Strengths of Moral Purpose thinking
  1. As stated above, a moral purpose contributes to employee morale, fosters innovation, counters risk-aversion and it provides a unifying strategic theme.
  2. Also: moral purpose is where the big money is made. Outstanding long-term results can be achieved.
  3. It reveals the underlying human dynamics of a firm, which are very important to employee motivation and behavior.
  4. Strong and lasting communication message, especially for CEOs.
  5. Strong basis for achieving strategic breakthroughs.
Limitations of the Moral Purpose categories
  • There are a number of other moral ideas besides the main four which are described by Mourkogiannis. These include the belief in equality and universal justice, religious morality, obedience to authority and precedent, and patriotism.
  • However these other ideas do not in themselves inspire employees in ways that would make these concepts useful as moral purposes for most competitive firms.

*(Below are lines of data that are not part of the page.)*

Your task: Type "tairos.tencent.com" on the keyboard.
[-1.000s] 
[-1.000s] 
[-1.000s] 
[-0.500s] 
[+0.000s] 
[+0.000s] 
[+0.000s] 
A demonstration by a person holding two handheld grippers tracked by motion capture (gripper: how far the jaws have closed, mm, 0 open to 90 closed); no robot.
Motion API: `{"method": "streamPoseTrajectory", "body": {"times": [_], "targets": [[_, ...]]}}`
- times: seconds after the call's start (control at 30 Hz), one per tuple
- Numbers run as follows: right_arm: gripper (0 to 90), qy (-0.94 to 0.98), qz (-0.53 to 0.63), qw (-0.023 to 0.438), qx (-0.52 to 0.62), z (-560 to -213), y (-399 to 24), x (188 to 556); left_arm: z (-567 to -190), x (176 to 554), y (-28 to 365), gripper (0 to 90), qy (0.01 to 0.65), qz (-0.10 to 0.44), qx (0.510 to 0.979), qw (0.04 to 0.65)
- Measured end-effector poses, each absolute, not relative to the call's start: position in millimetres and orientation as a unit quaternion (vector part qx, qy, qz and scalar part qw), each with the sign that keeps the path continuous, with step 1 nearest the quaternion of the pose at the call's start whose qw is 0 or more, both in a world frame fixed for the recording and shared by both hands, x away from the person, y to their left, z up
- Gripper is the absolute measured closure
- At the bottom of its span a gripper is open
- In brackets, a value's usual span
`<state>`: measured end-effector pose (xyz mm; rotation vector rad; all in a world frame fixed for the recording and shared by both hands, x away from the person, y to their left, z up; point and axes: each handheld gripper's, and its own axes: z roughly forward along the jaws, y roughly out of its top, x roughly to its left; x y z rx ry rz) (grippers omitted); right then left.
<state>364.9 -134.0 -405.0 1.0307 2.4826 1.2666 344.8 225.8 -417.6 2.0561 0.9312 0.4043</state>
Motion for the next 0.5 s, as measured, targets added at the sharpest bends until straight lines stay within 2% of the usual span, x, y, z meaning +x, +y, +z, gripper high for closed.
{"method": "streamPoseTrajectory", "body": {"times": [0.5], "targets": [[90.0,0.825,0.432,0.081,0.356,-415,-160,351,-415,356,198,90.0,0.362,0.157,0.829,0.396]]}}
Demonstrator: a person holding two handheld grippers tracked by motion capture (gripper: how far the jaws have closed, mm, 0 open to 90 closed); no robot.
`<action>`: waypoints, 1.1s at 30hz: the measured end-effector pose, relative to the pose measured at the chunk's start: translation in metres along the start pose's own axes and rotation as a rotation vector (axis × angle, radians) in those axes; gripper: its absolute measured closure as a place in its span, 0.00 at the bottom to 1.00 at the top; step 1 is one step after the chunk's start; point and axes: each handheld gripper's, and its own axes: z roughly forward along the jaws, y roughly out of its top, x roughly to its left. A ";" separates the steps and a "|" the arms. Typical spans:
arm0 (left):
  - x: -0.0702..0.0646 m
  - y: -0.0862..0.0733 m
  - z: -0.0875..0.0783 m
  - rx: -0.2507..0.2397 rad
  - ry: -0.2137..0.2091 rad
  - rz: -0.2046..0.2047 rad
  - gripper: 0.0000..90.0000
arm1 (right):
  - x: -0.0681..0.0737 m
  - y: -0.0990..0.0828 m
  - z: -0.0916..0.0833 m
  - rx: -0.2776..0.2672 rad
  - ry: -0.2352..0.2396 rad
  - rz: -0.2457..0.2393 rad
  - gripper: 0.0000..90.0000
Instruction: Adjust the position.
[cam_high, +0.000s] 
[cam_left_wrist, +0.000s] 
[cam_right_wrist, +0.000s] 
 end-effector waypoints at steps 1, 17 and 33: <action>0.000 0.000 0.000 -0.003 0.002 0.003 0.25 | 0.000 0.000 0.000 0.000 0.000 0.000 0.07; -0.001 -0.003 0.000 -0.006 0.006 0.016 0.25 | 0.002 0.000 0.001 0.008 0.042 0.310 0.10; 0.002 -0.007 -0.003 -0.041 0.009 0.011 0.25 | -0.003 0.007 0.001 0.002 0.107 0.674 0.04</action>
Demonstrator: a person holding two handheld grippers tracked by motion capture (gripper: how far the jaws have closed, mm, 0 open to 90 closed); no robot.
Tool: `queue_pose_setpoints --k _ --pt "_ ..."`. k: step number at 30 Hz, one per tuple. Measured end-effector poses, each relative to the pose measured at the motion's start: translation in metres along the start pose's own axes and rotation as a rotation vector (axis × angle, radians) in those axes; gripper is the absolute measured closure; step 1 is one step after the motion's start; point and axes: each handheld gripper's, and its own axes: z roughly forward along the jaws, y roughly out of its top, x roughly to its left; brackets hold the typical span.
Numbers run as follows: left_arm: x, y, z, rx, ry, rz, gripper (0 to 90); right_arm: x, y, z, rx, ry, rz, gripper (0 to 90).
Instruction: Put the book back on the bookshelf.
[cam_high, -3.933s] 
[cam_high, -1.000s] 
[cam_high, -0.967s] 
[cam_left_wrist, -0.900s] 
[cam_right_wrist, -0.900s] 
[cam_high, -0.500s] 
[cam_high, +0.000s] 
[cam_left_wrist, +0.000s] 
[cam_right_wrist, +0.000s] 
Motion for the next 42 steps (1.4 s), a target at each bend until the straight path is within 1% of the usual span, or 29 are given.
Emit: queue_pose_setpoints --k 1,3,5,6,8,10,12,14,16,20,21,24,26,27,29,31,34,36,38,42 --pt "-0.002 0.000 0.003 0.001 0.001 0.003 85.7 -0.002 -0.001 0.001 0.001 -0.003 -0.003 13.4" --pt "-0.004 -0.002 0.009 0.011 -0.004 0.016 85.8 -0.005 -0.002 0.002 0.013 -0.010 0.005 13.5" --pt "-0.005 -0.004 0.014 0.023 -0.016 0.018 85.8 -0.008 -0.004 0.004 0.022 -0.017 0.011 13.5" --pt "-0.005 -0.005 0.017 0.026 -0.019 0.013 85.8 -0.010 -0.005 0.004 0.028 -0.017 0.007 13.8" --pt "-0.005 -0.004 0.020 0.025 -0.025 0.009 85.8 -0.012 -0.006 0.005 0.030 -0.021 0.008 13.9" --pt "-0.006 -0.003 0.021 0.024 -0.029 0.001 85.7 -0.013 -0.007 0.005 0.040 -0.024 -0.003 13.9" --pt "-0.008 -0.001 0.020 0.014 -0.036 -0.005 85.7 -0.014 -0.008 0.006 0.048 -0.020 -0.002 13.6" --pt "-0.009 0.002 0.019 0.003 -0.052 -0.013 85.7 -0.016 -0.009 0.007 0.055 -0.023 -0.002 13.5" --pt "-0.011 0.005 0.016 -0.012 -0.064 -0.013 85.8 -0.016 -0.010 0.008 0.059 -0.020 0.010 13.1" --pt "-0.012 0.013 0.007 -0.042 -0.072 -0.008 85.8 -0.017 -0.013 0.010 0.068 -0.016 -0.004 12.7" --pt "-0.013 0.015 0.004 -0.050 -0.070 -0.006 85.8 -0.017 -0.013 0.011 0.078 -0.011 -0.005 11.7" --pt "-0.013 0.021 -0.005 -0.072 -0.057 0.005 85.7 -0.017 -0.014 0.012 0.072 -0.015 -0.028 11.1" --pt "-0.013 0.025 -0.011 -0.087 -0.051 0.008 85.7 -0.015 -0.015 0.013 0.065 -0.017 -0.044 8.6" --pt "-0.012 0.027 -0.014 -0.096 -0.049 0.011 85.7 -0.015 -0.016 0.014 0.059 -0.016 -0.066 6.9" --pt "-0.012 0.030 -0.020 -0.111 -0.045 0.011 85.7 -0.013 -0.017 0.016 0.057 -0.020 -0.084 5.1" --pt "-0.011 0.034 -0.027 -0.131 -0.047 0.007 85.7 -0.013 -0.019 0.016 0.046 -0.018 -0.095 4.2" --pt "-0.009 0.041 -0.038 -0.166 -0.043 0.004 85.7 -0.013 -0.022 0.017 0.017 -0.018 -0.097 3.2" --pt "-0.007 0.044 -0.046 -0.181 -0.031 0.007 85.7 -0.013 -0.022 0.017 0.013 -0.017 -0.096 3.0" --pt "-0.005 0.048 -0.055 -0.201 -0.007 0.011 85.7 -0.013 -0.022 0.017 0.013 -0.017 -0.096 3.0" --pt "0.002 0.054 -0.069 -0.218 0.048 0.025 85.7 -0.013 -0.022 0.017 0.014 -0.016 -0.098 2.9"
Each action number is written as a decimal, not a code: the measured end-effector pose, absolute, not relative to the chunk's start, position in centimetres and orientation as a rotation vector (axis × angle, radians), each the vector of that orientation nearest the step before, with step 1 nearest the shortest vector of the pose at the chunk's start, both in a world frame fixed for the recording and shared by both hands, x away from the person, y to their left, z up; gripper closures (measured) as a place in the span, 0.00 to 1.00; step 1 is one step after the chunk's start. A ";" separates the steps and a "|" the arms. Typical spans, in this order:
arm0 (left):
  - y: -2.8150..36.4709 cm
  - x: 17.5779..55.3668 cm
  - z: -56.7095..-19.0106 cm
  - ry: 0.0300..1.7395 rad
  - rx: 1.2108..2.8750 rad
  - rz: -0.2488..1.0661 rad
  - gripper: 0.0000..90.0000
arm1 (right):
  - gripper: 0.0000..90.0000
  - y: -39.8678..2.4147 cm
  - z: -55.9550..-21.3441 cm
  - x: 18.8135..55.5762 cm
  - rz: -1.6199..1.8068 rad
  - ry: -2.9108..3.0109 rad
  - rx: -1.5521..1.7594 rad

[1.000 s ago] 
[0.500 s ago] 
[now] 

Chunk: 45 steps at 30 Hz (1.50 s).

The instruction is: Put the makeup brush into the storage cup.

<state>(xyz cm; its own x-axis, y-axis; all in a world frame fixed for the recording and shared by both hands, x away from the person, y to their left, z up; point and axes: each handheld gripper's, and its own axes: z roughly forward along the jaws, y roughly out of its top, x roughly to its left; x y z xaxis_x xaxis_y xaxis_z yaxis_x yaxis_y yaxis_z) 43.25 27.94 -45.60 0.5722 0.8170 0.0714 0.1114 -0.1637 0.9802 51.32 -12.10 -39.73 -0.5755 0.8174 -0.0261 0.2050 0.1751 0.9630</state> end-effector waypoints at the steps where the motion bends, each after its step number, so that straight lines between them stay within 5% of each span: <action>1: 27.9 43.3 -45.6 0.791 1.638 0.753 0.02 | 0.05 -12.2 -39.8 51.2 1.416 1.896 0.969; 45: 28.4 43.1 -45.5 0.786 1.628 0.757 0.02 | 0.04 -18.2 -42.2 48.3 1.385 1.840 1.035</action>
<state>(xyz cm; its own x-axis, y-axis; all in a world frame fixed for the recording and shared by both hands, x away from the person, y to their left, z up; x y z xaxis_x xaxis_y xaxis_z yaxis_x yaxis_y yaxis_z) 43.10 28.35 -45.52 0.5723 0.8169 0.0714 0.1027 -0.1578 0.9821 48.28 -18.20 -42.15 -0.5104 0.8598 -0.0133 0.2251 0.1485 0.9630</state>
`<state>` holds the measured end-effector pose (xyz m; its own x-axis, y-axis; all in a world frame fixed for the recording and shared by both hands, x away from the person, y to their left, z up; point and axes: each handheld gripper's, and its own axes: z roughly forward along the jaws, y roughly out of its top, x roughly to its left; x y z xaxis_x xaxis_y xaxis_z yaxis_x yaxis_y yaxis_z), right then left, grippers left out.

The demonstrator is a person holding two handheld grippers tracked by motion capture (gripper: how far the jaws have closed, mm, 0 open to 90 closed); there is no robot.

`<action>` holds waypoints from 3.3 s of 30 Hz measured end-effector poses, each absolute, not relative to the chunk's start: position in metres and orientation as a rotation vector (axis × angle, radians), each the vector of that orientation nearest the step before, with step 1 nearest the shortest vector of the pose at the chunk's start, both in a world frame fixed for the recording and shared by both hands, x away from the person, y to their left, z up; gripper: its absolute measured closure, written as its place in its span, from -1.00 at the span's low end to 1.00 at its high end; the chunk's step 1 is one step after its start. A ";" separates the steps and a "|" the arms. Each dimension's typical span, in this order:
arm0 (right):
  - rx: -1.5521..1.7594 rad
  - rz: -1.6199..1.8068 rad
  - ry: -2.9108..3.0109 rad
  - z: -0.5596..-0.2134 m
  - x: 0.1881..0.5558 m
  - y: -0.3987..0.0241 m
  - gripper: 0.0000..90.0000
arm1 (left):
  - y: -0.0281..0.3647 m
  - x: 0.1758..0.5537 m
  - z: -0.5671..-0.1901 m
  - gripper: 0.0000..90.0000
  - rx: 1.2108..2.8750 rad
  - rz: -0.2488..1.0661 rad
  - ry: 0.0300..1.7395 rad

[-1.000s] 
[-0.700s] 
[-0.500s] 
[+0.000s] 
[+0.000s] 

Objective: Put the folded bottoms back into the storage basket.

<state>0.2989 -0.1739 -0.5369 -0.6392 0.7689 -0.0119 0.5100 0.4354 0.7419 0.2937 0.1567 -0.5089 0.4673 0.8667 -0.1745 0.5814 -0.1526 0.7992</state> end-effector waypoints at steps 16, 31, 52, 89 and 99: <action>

  • Other moral purposes may become a dominant model over time or when circumstances change. Compare: Spiral Dynamics, Contingency Theory
  • The framework of Mourkogiannis is clearly a realistic and a Instrumental Approach to corporate purpose.
Assumptions of the Moral Purpose theory
  • Effective corporate strategy starts by identifying what moral purpose is closest to the company's strategic intent.
  • The true business leader's significant role is to be in touch with, and to act on, the moral currents that influence his or her colleagues.
  • If a company's corporate purpose is X, its strategy can not be Y. It will not work and it might even be harmful.